SUPPLIED DATA>
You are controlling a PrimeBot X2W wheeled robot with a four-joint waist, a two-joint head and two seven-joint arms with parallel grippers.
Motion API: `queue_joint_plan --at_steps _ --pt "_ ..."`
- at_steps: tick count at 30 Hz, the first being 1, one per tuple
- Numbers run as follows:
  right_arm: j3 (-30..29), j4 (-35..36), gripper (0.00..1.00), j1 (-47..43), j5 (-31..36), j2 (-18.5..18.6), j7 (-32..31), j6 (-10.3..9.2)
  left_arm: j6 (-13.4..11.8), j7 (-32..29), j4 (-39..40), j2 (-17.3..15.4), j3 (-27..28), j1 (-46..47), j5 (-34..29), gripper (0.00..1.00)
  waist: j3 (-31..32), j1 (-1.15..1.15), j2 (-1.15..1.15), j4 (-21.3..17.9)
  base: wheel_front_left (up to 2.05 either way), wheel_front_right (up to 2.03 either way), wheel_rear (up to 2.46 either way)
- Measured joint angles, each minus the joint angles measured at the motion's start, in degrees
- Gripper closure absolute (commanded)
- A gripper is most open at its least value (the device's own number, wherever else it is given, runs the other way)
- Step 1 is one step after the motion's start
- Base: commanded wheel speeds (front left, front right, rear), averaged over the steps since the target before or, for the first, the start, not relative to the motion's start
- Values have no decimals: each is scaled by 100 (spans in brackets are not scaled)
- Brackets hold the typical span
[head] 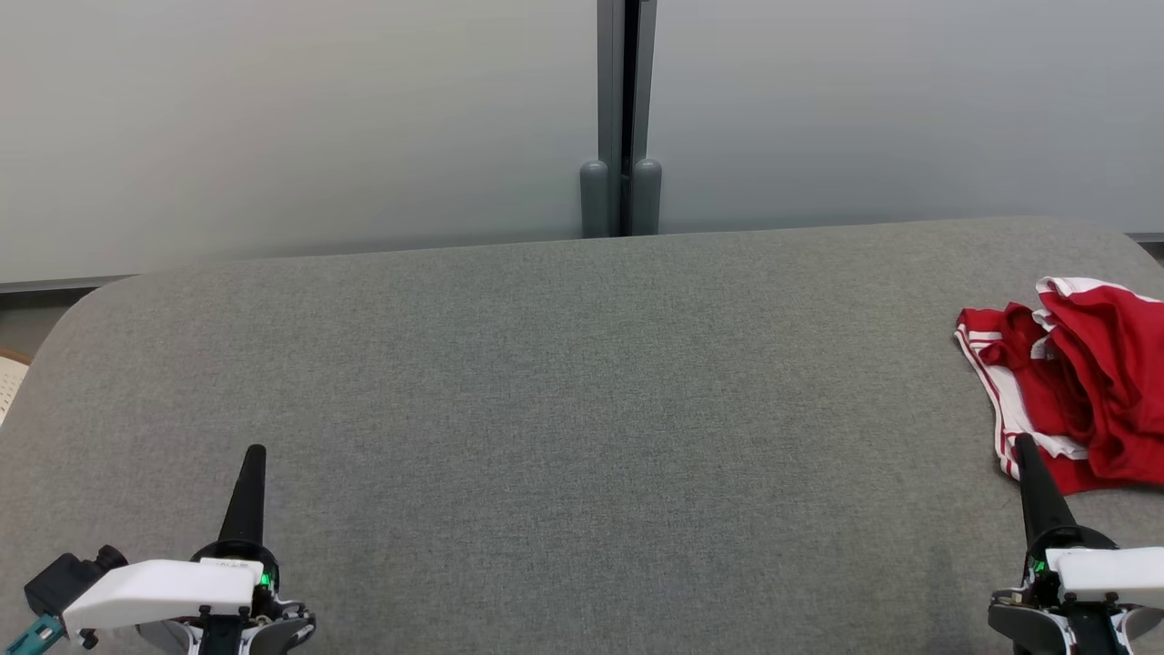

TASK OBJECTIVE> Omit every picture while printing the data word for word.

RESULT OF THIS EXERCISE>
You are controlling a PrimeBot X2W wheeled robot with a four-joint waist, a two-joint head and two seven-joint arms with parallel grippers.
Motion API: `queue_joint_plan --at_steps _ --pt "_ ..."`
- at_steps: tick count at 30 Hz, the first being 1, one per tuple
- Numbers run as follows:
  right_arm: j3 (-30..29), j4 (-35..36), gripper (0.00..1.00), j1 (-47..43), j5 (-31..36), j2 (-18.5..18.6), j7 (-32..31), j6 (-10.3..9.2)
  left_arm: j6 (-13.4..11.8), j7 (-32..29), j4 (-39..40), j2 (-17.3..15.4), j3 (-27..28), j1 (-46..47), j5 (-34..29), gripper (0.00..1.00)
  waist: j3 (-31..32), j1 (-1.15..1.15), j2 (-1.15..1.15), j4 (-21.3..17.9)
  base: wheel_front_left (up to 2.05 either way), wheel_front_right (up to 2.03 either way), wheel_rear (up to 2.46 either way)
- Measured joint angles, each minus the joint angles measured at the motion's start, in degrees
- Gripper closure absolute (commanded)
- A gripper is most open at its least value (the device's own number, wherever else it is given, runs the other way)
- Step 1 is one step after the motion's start
- Base: commanded wheel speeds (front left, front right, rear), averaged over the steps since the target before or, for the first, the start, not relative to the motion's start
- Values have no decimals: each is scaled by 100 (spans in brackets are not scaled)
- Brackets hold the typical span
[head] 

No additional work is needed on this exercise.